Optimization and Regression Modeling of Fused Deposition Modeling for PLA Material for Vehicle interior applications

Fused Deposition Modeling (FDM) is a prominent method of additive manufacturing known for its capacity to create intricate structures using thermoplastic materials. Automobile components consisting of PLA are easily recovered from end-of-life vehicles (ELV) at a cheap cost, potentially yielding better purity recycled lactic acid monomers. PLA is used by automobile manufacturers (including Ford and Mazda) to make floor mats, tires, and consoles. Polylactic Acid (PLA) is a commonly utilized biodegradable thermoplastic recognized for its environmentally friendly nature, cost-effectiveness, and straightforward processing.

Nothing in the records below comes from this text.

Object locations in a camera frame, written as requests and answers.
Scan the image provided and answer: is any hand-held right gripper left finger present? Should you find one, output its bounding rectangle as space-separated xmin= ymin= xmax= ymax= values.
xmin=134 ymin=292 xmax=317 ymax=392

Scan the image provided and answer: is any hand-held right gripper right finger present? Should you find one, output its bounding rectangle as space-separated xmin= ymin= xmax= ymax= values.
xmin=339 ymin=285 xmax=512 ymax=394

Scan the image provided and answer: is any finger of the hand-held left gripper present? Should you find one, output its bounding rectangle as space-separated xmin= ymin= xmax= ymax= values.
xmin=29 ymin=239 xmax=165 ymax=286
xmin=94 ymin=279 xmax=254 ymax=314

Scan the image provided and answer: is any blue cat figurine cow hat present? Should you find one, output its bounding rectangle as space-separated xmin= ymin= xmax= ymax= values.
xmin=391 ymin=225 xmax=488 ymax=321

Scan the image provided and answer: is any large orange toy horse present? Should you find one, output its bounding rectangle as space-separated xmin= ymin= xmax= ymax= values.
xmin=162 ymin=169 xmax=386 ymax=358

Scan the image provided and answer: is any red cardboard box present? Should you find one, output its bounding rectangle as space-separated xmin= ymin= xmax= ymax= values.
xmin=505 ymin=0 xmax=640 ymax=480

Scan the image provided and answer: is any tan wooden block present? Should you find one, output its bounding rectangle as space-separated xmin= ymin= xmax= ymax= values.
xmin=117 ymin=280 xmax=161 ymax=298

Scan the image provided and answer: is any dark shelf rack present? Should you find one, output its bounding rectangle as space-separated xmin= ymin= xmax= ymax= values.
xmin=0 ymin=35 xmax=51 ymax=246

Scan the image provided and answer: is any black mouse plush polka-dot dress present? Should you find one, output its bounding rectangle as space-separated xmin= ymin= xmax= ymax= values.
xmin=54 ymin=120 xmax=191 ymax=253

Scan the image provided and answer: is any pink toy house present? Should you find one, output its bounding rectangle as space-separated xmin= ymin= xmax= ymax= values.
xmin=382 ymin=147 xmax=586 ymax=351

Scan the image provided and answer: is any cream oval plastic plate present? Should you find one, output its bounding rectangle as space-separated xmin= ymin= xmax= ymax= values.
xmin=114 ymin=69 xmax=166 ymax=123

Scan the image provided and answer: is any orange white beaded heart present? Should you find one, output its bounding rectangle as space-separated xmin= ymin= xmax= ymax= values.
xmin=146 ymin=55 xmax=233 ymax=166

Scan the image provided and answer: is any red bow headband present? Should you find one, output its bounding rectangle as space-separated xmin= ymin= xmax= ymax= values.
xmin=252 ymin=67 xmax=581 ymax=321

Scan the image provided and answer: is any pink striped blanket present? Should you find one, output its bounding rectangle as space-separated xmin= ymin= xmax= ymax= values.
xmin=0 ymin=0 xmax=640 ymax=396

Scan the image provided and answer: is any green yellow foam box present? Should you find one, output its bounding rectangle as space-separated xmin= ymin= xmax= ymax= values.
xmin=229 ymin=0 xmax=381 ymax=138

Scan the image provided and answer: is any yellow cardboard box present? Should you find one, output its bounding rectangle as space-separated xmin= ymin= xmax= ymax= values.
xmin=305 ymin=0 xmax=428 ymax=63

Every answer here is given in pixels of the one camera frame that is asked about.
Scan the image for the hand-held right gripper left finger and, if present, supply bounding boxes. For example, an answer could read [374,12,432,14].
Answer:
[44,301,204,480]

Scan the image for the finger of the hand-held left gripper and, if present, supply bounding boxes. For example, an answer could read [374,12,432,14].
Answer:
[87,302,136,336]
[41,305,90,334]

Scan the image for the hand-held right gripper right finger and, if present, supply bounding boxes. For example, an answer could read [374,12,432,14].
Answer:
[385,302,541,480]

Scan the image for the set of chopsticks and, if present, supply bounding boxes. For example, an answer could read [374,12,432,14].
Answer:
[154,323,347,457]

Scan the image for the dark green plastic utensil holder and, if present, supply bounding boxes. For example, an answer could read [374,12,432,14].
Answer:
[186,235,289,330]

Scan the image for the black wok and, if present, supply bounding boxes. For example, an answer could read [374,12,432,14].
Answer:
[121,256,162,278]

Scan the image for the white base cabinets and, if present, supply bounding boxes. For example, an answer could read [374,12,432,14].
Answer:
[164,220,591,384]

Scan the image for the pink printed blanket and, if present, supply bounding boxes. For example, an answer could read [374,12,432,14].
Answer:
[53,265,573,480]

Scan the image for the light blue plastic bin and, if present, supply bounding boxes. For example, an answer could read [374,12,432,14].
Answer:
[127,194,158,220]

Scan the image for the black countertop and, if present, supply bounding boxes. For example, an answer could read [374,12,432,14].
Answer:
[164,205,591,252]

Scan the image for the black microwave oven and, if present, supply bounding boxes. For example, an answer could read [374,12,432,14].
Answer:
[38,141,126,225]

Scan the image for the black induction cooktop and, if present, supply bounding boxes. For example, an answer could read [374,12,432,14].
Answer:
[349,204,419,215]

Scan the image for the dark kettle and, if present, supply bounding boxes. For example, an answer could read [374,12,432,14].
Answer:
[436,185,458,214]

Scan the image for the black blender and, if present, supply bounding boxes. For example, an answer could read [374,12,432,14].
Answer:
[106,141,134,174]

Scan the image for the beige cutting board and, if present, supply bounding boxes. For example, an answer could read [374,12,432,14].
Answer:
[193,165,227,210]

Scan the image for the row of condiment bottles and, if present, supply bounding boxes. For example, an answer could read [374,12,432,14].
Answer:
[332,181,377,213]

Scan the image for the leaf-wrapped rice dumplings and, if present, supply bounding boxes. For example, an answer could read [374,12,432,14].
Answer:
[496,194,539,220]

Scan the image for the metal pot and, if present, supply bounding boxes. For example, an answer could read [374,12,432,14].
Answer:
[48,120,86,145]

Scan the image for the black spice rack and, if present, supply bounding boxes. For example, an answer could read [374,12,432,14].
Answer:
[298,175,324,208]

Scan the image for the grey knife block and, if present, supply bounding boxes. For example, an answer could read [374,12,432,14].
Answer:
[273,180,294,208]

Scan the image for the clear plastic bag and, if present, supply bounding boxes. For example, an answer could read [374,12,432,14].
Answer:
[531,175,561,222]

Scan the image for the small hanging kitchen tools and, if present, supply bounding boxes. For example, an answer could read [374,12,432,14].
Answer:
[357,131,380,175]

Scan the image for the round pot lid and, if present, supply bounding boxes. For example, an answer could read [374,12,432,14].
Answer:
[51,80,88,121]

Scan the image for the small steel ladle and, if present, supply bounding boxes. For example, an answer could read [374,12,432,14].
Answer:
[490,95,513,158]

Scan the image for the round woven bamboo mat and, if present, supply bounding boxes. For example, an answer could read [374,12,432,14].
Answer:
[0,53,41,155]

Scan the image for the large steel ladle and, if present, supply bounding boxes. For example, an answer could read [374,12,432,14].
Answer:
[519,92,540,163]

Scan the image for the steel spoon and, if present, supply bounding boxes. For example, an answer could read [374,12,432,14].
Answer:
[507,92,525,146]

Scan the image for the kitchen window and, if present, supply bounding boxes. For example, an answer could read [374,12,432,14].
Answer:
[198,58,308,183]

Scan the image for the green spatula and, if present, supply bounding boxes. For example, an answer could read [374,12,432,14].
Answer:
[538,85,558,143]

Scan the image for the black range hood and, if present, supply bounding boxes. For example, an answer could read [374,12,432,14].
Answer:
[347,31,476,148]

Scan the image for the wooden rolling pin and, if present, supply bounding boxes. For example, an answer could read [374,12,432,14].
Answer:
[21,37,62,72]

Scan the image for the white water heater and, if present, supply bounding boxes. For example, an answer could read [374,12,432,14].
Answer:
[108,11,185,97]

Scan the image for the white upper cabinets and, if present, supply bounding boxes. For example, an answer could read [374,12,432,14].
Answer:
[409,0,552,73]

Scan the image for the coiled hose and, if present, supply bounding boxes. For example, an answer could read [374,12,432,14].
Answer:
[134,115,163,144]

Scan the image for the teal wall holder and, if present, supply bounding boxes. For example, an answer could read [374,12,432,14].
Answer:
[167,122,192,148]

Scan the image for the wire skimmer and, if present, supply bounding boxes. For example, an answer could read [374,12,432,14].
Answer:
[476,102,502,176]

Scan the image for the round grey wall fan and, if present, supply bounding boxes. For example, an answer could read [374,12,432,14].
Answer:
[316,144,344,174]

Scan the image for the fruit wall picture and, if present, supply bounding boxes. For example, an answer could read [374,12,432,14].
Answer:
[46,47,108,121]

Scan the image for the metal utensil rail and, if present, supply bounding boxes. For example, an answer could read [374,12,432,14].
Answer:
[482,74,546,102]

This study aims to optimize the FDM parameters for PLA material and construct regression models to accurately predict printing performance. The study involved conducting experimental trials to investigate the impact of important FDM parameters, such as layer thickness, infill density, printing speed, and nozzle temperature, on critical outcomes, including dimensional accuracy, surface quality, and mechanical properties. The methodology of design of experiments (DOE) enabled a systematic exploration of parameters. Regression models were created using statistical methods to establish connections between process parameters and performance indicators. The results demonstrated the effectiveness of the regression models in accurately forecasting the printing performance for PLA material. The models provide valuable insights regarding the optimal parameter configurations to maximize printing efficiency, quality, and mechanical strength. This study enhances the comprehension of Fused Deposition Modeling (FDM) for Polylactic Acid (PLA) material and provides useful techniques for optimizing the manufacturing process. Manufacturers can improve printing productivity and quality by utilizing regression models. This will help promote the wider use of FDM technology in industries that need biodegradable and sustainable components.